Data Engineer Test

This repository contains a dockerised PHP application with a MySQL database. It is the starting point for an ETL process to import data from CSV files into a MySQL database table.

Context

Account Managers in the Retail Team at graze receive weekly sales data from each of the retailers that sell our products in their stores.

This data comes in different formats (CSV, Excel, etc), and the structure of these files are inconsistent, but ultimately they contain the same information - sales volume and value, by week, by store, by product.

Rather than each Account Manager reporting on their own retailer's data, using the raw data, the Data Team centralise this data and report on all retailers' sales consistently.

This clean, centralised data is then accessed by Data Analysts to analyse and visualise in a business intelligence tool.

Codebase contents

The codebase consists of:

  • 2 CSVs in the files/ directory
    • 1 containing Waitrose sales data and 1 containing Tesco sales data
    • Note: the data in these files is fabricated
  • a SQL file, which should contain any MySQL table definitions for your database: schema/tables.php
  • an empty PHP script that needs to be written: scripts/importFileToDatabase.php
  • an empty directory in which to write any library code you might need to implement: src/ (you can delete the .keep file in here, it doesn't serve any purpose except to add an empty directory to git)

Codebase setup

  1. Set up a new repository on your local machine and call it something sensible (graze-data-engineer-test-<your_name>, where <your_name> is your name).
  2. Clone this GitHub repository into your new local repository:
git clone git@github.com:graze/graze-data-engineer-test.git graze-data-engineer-test-<your_name>

Note: if you're using Windows, you'll need to use a BASH emulator such as Git BASH for running Git (and docker) commands from the command line.

Docker setup

This application is Dockerised. If you've not used Docker before, here's a great 10 minute intro video: https://www.youtube.com/watch?v=YFl2mCHdv24.

  1. Install docker for mac or docker for windows
  2. If you don’t have a Docker account, sign up for one at hub.docker.com.

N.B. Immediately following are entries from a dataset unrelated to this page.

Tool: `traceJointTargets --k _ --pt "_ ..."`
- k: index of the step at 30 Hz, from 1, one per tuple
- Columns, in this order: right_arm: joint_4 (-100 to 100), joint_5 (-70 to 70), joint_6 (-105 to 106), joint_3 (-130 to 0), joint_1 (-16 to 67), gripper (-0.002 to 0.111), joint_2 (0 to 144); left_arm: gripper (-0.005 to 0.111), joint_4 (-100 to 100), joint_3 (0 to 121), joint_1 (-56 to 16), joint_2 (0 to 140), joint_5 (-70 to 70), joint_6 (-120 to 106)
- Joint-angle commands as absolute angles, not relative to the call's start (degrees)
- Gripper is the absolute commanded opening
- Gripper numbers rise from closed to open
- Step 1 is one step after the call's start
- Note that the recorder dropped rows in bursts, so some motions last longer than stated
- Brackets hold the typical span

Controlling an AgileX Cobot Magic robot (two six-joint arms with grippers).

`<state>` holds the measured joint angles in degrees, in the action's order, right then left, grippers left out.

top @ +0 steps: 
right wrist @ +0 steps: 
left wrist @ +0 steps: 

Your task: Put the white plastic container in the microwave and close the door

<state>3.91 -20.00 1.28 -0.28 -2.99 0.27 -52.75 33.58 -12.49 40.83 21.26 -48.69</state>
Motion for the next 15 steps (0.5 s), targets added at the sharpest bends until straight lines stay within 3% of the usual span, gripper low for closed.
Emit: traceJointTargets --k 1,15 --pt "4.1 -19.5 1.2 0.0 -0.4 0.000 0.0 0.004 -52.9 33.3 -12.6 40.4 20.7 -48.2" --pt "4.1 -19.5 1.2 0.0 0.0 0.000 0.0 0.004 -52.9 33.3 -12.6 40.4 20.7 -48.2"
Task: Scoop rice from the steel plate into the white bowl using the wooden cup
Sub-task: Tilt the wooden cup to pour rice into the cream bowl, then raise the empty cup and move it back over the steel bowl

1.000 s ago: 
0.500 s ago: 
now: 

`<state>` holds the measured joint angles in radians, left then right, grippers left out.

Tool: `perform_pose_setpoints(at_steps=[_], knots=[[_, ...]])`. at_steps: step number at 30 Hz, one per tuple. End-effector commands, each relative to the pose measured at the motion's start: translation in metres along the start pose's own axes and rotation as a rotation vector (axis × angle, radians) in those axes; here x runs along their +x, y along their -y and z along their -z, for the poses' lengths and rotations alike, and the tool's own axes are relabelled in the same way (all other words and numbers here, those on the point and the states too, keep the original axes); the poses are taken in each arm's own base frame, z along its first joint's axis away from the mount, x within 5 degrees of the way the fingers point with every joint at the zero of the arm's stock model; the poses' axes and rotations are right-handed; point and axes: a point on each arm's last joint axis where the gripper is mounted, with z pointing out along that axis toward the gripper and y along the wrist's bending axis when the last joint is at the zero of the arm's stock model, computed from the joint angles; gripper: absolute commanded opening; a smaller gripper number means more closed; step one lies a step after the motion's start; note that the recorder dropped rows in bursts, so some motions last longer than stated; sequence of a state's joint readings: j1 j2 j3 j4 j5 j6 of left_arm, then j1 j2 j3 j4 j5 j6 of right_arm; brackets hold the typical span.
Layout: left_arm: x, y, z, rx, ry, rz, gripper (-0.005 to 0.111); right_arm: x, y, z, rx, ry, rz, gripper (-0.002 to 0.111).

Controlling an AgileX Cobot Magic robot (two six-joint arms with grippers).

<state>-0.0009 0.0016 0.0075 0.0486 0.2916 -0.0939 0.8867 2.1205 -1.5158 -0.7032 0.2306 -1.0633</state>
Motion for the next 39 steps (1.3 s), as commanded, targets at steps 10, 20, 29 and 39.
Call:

Make note of your username.
  3. Log in to the Docker public registry on your local machine, by running docker login
  4. Test your docker set-up:
    1. Run docker --version and ensure you have a supported version of Docker
    2. Run docker info to view more details about your Docker installation
    3. Follow this 'get started' guide to learn more: https://docs.docker.com/get-started/

MySQL Database Client

To interact with your MySQL database, you may want to install a MySQL client if you don't already have one on your machine.

  1. Install sequel pro for mac or HeidiSQL for windows
  2. Connect to the database:
    1. Host: 127.0.0.1
    2. Username: user
    3. Password: password
    4. Database: retail
    5. Port: 9906

Running your application

To build your services, run:

docker-compose build

To run your script, run:

docker-compose run --rm application php /scripts/importFileToDatabase.php

Run this before you make any changes to the script and ensure that it prints "Hello, World!". If it does, you're ready to go! (If not, get in touch - it should work!)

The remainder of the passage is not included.